Desde os tempos de menina, a gaúcha Vera Lúcia Didonet Thomas sente uma atração fatal por sótãos. Não pode ver um – faz olhos de súplica ao dono da casa e segue ligeira escadinha acima. O gosto já lhe rendeu até uma atividade profissional. Quando ainda morava no Rio Grande do Sul, chegou a trabalhar com museologia. Mas foi ao se mudar para Curitiba, nos anos 80, que os sótãos e todo o resto passaram a fazer parte do seu dia-a-dia. Numa espécie de conspiração do inconsciente, os caminhos de Didonet se cruzaram com o da veterana Gerda Metzenthin, moradora de uma daquelas incríveis residências de madeira que só no Paraná parecem existir. Ficava na Rua General Francisco de Lima e Silva, 65, no Centro Cívico, e tinha sido endereço do escultor Erbo Stenzel, autor do conjunto batizado de "Homem Nu", na Praça 19 de Dezembro.

Como Erbo tinha morrido havia seis anos, seus pertences estavam no piso superior, encaixotados pela prima Gerda. Foi o bastante para que Didonet lamentasse não poder saber como o morador dispunha os objetos pelos cômodos, o que certamente revelaria muito sobre ele. A frustração acabou conduzindo a visitante a uma empreitada que merece uma saraivada de adjetivos: de surpreendente a inédita. Didonet se tornou uma espécie de "tombadora" da vida doméstica, ocupação da qual não se tem notícia nos cadernos de emprego.

O inventário poético é lento – uma única casa já lhe consumiu 12 anos de "coleta de fungos" – e exige nervos de aço. "Paciência", diz ela, sobre a rotina de fichas, fotos, conversas com herdeiros e observação contínua, já que é nas sobras que pode estar uma revelação. Tanto que batizou seu projeto de "Teatro Monótono", grande sacada para definir o movimento quase imperceptível que uma panela faz do fogão para o armário, até virar regador de plantas e, claro, ser estimada justamente por ser lata velha. Vá saber!

Em 20 anos de tombamentos, Didonet somou no currículo três casas e tem uma em andamento, a Casa da Estrela, no Alto da Glória. Todas geraram pesquisas universitárias, incluindo uma dissertação de mestrado pela ECA-USP, com defesa até o fim do ano. Mas não há honra acadêmica que faça jus ao encanto provocado pelas expedições que fazem dessa mulher de Caxias do Sul um Indiana Jones dos quintais, escadarias e – elementar – sótãos.

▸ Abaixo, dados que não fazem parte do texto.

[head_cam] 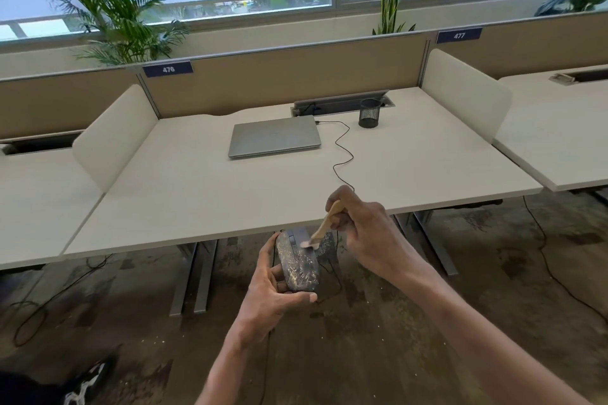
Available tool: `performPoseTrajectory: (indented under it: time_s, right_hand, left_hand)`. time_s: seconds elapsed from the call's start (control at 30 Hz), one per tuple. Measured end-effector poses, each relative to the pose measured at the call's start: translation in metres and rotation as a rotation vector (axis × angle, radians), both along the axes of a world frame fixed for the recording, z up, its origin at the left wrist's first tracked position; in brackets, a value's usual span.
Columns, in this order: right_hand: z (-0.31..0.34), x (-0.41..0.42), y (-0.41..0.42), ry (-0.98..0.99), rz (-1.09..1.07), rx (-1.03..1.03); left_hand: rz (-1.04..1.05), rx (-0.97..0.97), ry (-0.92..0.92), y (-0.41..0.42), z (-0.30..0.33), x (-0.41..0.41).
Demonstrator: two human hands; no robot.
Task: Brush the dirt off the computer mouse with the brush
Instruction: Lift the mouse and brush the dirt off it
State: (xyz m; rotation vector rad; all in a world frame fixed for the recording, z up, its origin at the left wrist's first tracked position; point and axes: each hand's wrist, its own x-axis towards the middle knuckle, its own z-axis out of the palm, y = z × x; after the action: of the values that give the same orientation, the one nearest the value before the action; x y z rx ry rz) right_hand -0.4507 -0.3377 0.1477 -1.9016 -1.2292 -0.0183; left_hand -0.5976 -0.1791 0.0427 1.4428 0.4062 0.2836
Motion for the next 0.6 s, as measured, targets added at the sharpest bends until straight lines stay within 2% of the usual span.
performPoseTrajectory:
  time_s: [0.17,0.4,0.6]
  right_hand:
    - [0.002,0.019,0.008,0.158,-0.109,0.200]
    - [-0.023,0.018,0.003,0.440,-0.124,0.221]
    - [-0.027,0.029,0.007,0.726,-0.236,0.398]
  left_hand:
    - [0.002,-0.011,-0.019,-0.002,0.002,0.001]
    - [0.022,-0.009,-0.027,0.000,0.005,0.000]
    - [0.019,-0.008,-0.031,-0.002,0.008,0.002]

Uma de suas empreitadas mais espetaculares foi ao incrível mundo de Romollo de Castro Deus, morador da Rua Roberto Barroso, 345. O dono já foi dessa para melhor e a casa de madeira virou lenha. Menos para Didonet. Ela ouviu falar do local no salão de beleza e de 1998 a 2005 registrou o desmancho. Que não era um qualquer. Romollo pregava móveis à parede, alterava-lhes a finalidade e a cor – pintando tudo de vermelho ou verde. Também fazia miniaturas do local, um hábito tão enigmático quanto poético. No fundo, todo mundo é meio Romollo, com 80% a menos de criatividade e sem uma caixa de pregos à mão.

Semana passada, a reportagem acompanhou Didonet Thomas num dos endereços em que atua, a residência que um dia pertenceu a Nestor Stenzel e a Lydia Petersen, na Rua Trajano Reis, 571, no Alto São Francisco. Deu até para brincar de arqueólogo. A que se referia o bilhete amarelado na escada da oficina, escrito ... "meia colherzinha de formalina a 40%"? A moradia – um colonial português de madeira e alvenaria – é de 1933 e hoje abriga uma floricultura. Élia Brindarolli e Sirley de Macedo são floristas ali e não precisaram de muita saliva para entender a missão de Didonet. "Ela faz aqui dentro o que um fotógrafo faria na cidade. E de casa, mulher entende", arrisca Sirley.

Quando Didonet entrou ali pela primeira vez, em 1992, o proprietário estava idoso. Mas não resistiu ao projeto, o que era de se esperar de um sujeito que ainda via telhas francesas na janela. Irmão de Erbo, Nestor, morto em 2004, foi marceneiro e fotógrafo nas horas vagas. A casa da Trajano virou uma extensão de seu ofício. Bolava de porta-retratos a estantes art nouveau e – o melhor da história – forjava esconderijos por trás dos mata-juntas, rabos-de-andorinha, papos-de-imbuia e forros paulistinhas. "Ele era cheio de truques", resume a tombadora.

Em certa ocasião, Didonet arrastou um armário e encontrou um depósito de tralhas dessas guardadas "para quando estourar uma guerra": papéis de presente, berços, roupas fora de uso. Também havia muita carte-cabinet, aqueles cartões de visita com retratos da família. Uma delicadeza dos Petersen-Stenzel. A seu dispor.